Optimal compressive force induces bone formation via increasing bone morphogenetic proteins production and decreasing their antagonists production by Saos-2 cells.

Orthodontic tooth movement induced alveolar bone resorption and formation around the teeth applied mechanical force. Although mechanical force can promote bone formation, the molecular mechanism that underlies this phenomenon is not fully understood. The purposes of this study were to determine how mechanical stress affects the osteogenic response of human osteoblastic cells (Saos-2), and also to examine the optimal compressive force for osteogenesis in vitro. Saos-2 cells were cultured with or without continuously compressive force (0.5-3.0 g/cm2). The expression of bone morphogenetic proteins (BMPs), their antagonists, and transcription factors which involved in osteogenesis were measured using real-time PCR and/or Western blot analysis. Phosphorylation of Smad1 was determined by Western blot.
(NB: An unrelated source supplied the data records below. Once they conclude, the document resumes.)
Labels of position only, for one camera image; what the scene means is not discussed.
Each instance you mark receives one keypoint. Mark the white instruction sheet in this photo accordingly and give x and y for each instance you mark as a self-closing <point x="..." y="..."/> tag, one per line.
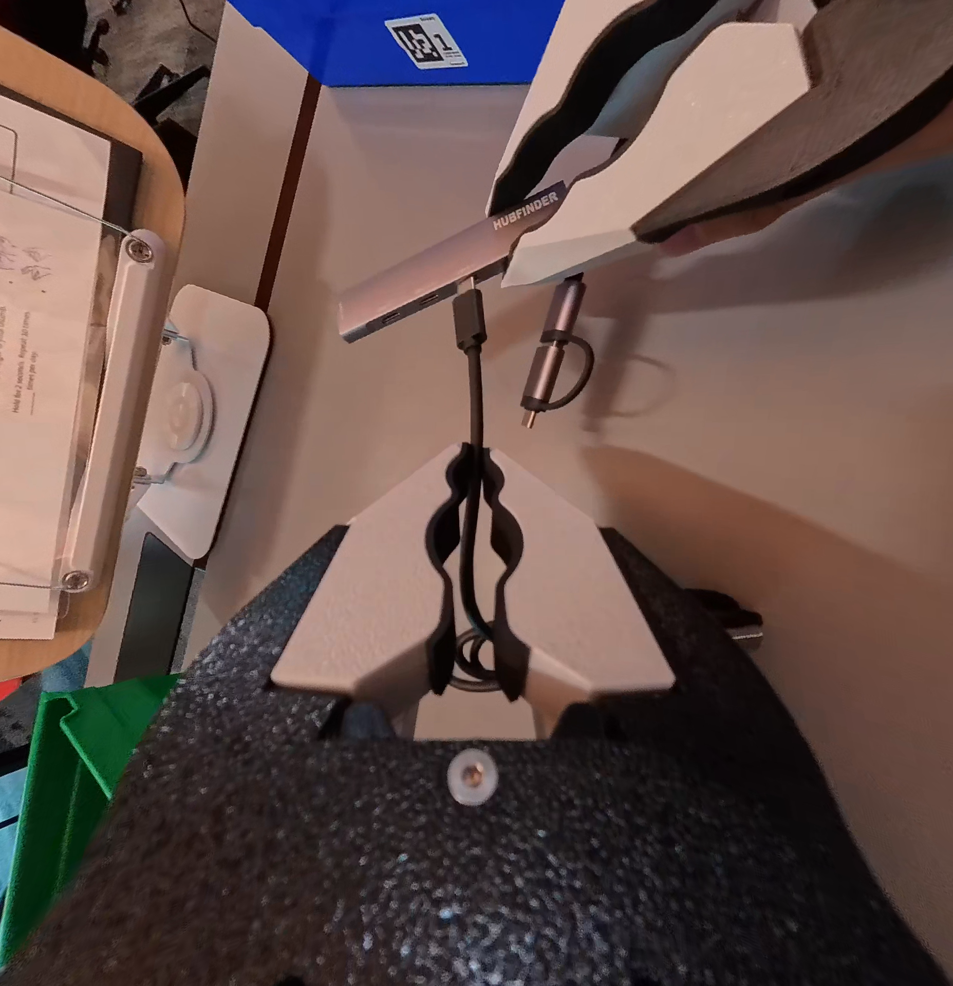
<point x="45" y="139"/>

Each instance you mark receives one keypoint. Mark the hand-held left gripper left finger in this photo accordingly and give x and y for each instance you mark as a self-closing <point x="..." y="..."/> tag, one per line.
<point x="361" y="608"/>

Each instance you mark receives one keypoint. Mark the grey USB hub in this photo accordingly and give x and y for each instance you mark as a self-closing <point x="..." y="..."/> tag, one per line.
<point x="414" y="285"/>

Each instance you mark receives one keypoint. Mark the black chair base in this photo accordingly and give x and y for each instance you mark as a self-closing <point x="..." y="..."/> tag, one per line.
<point x="152" y="85"/>

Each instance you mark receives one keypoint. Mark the green plastic bin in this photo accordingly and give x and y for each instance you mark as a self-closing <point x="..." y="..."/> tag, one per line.
<point x="60" y="770"/>

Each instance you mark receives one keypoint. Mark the white marker sticker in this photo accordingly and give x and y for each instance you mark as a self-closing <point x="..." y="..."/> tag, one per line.
<point x="426" y="42"/>

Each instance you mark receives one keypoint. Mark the wooden document stand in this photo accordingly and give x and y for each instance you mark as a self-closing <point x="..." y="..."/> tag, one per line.
<point x="156" y="154"/>

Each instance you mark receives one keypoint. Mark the grey framed dark panel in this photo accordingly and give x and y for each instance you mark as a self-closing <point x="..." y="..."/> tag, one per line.
<point x="164" y="601"/>

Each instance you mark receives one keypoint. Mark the blue plastic bin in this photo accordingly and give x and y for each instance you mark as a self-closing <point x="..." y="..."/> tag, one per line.
<point x="330" y="46"/>

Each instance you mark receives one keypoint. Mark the person's right hand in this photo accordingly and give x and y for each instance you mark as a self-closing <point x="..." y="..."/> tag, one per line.
<point x="831" y="204"/>

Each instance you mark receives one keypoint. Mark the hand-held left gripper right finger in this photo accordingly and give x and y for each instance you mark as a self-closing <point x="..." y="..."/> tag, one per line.
<point x="592" y="608"/>

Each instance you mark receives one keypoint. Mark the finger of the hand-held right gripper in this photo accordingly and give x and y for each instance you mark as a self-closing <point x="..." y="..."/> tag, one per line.
<point x="676" y="154"/>
<point x="545" y="77"/>

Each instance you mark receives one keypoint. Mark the blue header exercise sheet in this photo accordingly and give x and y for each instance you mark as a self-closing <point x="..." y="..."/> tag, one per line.
<point x="29" y="347"/>

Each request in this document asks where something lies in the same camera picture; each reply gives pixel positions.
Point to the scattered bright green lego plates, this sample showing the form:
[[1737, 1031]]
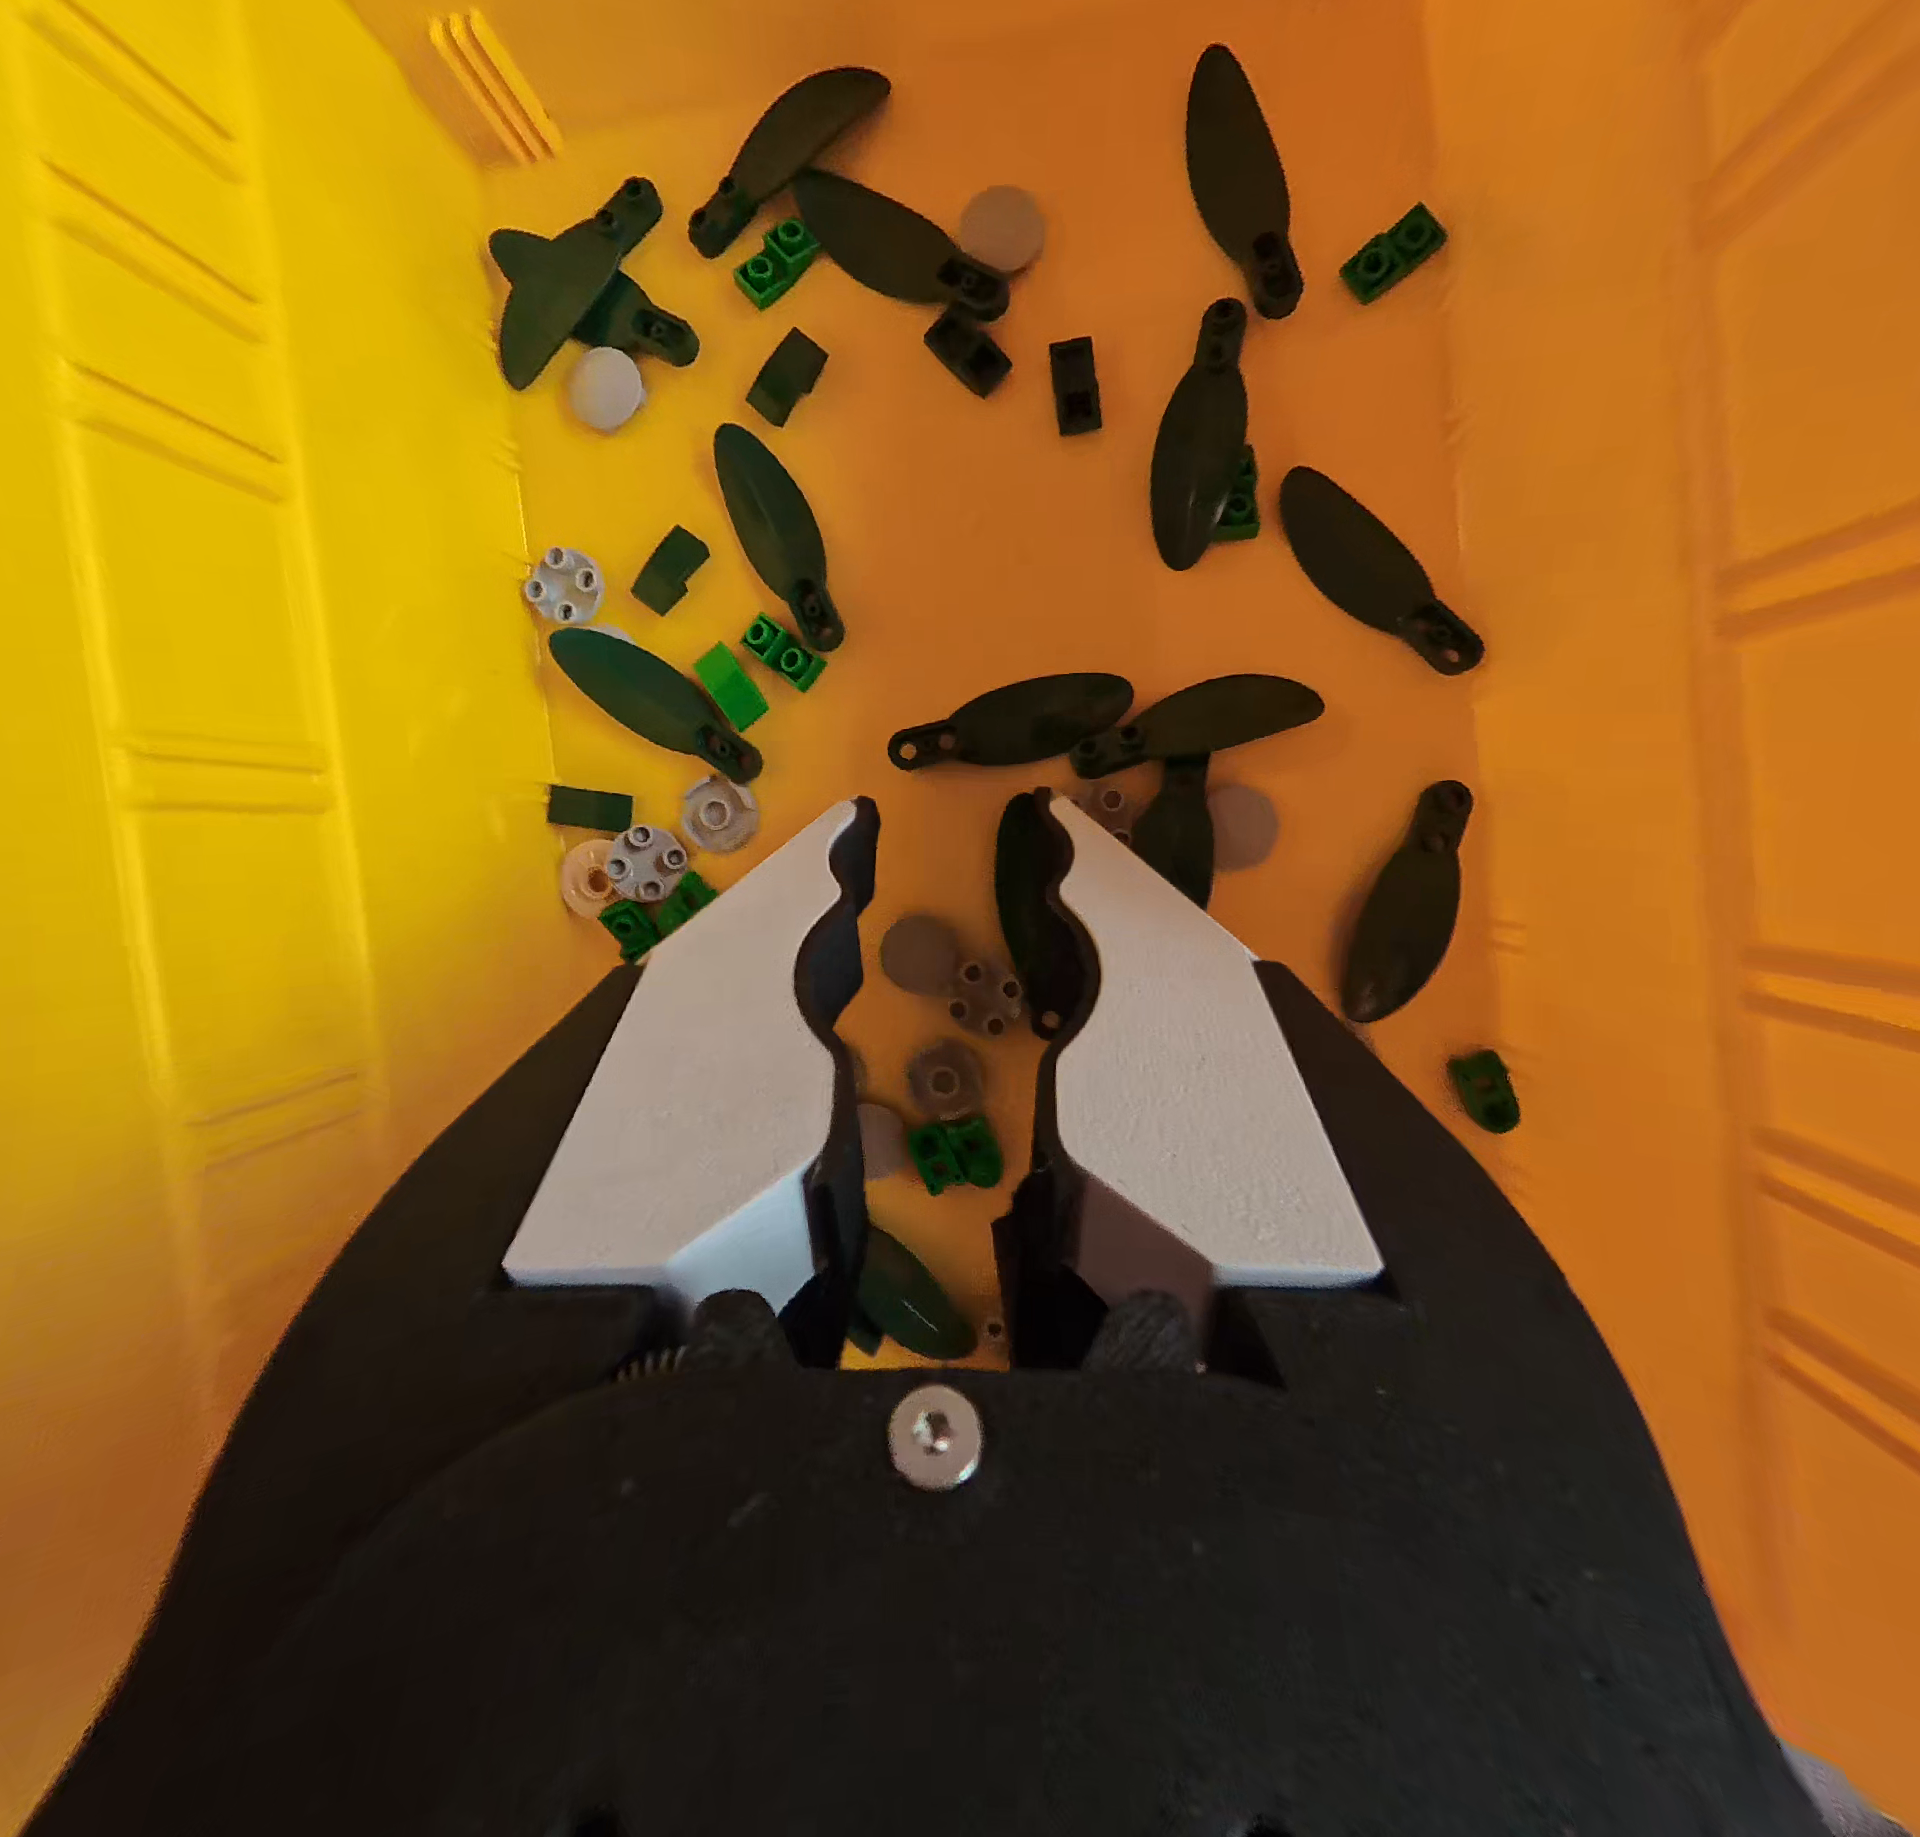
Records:
[[1392, 253]]

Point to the dark green lego leaf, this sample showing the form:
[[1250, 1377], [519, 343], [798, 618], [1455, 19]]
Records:
[[1011, 892]]

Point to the dark green lego slope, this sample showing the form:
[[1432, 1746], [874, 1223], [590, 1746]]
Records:
[[785, 375], [671, 570]]

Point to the dark green flat lego tile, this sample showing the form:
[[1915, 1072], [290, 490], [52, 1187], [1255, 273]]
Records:
[[587, 807]]

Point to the scattered grey round lego pieces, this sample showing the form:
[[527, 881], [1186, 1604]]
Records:
[[1001, 226]]

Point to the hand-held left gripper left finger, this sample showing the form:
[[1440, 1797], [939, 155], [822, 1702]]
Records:
[[690, 1085]]

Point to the dark green leaf pieces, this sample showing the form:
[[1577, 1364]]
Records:
[[1238, 157]]

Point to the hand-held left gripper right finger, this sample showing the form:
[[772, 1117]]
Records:
[[1198, 1085]]

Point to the yellow plastic bin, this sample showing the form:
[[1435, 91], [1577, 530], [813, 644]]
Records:
[[960, 548]]

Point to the small dark lego brick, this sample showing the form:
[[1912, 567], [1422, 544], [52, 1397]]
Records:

Loading with 1.0 g/cm2 of compressive force significantly increased the expression of BMPs, Runx2 and osterix. In contrast, the expression of BMP antagonists and AJ18 was decreased with 1.0 g/cm2 of compressive force. Loading with 1.0 g/cm2 of compressive force also induced phosphorylation of Smad1. Noggin inhibited the compressive force-induced phosphorylation of Smad1 markedly, and also partially blocked compressive force-induced Runx2 mRNA expression. Moreover, the conditioned medium from 1.0 g/cm2 of compressive force applied cells apparently increased calcium content in mineralized nodules of Saos-2 culture. This study demonstrates that an optimal compressive force stimulates in vitro mineralization via increasing BMPs production and decreasing their antagonists production.